2:45 a.m.
HI!
I'd like let users authenticate via SASL/PLAIN or SASL/LOGIN so they do not
have to deal with full bind-DNs, my client does not have to search the user
and to avoid slapo-rwm.
Yes, the connection is protected with TLS.
Later it has to work with hashed userPassword values.
It should be feasible. Or not?
Test system:
latest OpenLDAP RE24
cyrus-sasl-2.1.25-28.1.2.x86_64 shipped with openSUSE 13.1
In my test setup everything works with DIGEST-MD5 but not with PLAIN or LOGIN
(clear-text userPassword value for testing).

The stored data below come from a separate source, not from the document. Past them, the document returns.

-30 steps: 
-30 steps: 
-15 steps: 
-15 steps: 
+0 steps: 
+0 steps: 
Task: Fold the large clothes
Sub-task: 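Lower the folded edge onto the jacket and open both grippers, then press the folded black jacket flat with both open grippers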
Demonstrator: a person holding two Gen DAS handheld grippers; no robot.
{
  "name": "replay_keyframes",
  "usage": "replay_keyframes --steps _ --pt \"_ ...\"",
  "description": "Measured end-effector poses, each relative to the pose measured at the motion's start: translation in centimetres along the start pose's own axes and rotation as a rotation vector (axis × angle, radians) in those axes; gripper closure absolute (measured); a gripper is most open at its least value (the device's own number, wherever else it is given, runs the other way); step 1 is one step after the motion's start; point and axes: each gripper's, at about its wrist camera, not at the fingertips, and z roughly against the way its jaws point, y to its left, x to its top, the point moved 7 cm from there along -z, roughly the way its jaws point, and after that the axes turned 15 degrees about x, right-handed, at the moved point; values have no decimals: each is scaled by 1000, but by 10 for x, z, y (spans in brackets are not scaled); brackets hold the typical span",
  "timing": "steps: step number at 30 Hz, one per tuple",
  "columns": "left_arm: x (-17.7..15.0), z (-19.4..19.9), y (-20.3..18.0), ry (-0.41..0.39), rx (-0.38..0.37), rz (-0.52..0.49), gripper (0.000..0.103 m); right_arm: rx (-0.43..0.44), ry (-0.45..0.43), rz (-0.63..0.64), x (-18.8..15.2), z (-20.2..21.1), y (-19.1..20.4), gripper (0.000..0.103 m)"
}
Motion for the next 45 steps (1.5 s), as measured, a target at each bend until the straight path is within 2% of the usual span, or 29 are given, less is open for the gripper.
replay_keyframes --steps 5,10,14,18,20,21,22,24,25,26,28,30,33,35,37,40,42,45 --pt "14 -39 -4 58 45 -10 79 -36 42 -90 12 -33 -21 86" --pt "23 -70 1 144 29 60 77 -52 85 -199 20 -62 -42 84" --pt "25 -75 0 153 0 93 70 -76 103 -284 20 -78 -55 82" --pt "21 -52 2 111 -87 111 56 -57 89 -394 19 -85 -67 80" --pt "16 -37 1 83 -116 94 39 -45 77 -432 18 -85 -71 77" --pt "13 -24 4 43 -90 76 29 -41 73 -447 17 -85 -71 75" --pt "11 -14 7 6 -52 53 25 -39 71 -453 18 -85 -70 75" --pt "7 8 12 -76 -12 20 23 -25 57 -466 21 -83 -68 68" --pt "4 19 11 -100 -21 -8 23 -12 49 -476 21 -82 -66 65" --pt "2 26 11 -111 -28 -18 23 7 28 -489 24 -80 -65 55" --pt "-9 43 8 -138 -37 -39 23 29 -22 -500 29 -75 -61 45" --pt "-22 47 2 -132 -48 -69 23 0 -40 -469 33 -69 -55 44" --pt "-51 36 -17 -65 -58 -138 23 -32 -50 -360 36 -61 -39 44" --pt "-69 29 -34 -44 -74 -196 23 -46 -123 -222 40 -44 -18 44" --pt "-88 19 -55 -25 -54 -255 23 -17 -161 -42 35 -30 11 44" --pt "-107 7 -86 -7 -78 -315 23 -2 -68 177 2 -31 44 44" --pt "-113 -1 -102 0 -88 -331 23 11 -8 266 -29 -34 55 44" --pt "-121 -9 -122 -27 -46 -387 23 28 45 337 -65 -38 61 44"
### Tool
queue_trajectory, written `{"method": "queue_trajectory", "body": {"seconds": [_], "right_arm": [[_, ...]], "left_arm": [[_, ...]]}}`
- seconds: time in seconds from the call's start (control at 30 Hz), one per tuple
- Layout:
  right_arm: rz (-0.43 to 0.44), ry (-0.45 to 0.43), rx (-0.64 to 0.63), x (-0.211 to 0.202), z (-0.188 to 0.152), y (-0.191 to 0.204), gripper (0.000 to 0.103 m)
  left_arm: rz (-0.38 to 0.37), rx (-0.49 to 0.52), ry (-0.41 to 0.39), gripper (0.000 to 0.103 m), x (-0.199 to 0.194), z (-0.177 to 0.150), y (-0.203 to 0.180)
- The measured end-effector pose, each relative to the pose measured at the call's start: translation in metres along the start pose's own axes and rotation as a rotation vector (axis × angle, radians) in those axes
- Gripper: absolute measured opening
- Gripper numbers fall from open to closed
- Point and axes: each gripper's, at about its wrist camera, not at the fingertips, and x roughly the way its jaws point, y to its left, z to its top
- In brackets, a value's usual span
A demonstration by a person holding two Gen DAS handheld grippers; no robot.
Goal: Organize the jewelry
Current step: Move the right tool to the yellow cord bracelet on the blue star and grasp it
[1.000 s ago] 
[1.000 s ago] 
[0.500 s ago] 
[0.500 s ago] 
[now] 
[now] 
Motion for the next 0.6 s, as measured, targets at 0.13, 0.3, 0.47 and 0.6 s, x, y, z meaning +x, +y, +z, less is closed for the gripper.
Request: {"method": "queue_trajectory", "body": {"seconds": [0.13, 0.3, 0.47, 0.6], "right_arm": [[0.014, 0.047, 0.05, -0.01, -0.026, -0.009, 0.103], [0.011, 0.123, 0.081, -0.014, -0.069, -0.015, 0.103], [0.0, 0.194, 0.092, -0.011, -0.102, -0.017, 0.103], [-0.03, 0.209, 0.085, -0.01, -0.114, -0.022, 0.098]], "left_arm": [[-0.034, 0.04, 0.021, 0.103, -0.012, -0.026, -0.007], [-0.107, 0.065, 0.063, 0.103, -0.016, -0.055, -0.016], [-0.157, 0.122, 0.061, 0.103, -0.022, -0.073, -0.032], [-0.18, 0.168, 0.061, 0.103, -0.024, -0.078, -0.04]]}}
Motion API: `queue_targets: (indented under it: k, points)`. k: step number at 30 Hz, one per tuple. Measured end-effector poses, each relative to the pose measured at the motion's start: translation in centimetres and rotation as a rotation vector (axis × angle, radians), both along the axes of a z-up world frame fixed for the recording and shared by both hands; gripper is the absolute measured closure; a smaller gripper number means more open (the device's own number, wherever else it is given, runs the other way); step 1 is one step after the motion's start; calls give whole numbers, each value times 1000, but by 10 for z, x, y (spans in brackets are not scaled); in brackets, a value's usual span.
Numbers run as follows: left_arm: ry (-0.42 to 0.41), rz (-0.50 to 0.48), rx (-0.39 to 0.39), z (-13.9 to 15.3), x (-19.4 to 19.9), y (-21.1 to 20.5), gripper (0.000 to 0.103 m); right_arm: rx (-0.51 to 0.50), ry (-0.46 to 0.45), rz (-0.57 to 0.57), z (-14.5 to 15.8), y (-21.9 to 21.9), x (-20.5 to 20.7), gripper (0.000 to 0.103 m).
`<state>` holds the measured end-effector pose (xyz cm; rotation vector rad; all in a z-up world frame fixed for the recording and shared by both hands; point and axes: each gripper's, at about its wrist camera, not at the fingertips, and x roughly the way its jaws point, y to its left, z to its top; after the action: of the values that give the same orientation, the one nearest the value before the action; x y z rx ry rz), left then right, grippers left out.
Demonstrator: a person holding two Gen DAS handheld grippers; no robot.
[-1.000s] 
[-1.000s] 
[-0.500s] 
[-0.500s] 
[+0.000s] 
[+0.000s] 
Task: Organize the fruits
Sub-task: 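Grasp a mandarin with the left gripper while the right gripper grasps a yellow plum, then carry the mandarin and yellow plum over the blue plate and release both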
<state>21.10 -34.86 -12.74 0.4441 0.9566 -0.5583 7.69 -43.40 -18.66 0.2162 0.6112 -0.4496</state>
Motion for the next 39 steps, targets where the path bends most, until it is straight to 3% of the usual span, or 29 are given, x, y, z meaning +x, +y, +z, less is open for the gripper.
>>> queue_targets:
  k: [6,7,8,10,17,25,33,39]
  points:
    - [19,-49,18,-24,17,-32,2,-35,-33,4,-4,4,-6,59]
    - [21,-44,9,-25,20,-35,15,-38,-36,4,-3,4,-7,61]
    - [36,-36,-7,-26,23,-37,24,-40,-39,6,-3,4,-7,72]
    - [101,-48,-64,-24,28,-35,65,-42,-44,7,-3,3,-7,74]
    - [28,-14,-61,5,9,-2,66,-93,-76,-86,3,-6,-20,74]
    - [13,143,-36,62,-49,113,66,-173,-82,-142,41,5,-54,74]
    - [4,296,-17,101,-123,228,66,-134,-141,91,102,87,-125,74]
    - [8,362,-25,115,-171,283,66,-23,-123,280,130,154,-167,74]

The log shows that the SASL username gets mapped by authz-regexp to the
correct LDAP user entry:
52f60408 <==slap_sasl2dn: Converted SASL name to uid=user,ou=dept,o=example
52f60408 slap_sasl_getdn: dn:id converted to uid=user,ou=dept,o=example
But SASL does not use "pwcheck_method: slapd" for mechs PLAIN/LOGIN but works
with DIGEST-MD5:
$ ldapwhoami -H ldapi:/// -Y DIGEST-MD5 -U user -w secret
SASL/DIGEST-MD5 authentication started
SASL username: user
SASL SSF: 128
SASL data security layer installed.
dn:uid=user,ou=dept,o=example
$ ldapwhoami -H ldapi:/// -Y LOGIN -U user -w secret
SASL/LOGIN authentication started
ldap_sasl_interactive_bind_s: Authentication method not supported (7)
additional info: SASL(-4): no mechanism available: checkpass failed
$ ldapwhoami -H ldapi:/// -Y PLAIN -U user -w secret
SASL/PLAIN authentication started
ldap_sasl_interactive_bind_s: Authentication method not supported (7)
additional info: SASL(-4): no mechanism available: Password verification failed
The trace shows for PLAIN or LOGIN
(running slapd -d config,stats,stats2,acl,args,trace):
SASL [conn=1002] Error: unknown password verifier(s) slapd
My /usr/lib64/sasl.conf contains:
---------------------------- snip ----------------------------
pwcheck_method: slapd
mech_list: plain login digest-md5 external
---------------------------- snip ----------------------------
I've checked that this is the right file by setting "pwcheck_method:
foobar"
which appears in the logs then.
My slapd.conf contains:
---------------------------- snip ----------------------------
disallow bind_anon
require bind LDAPv3 strong
# SSF value for ldapi://
localSSF 256
# minimum required SSF value (security strength factor)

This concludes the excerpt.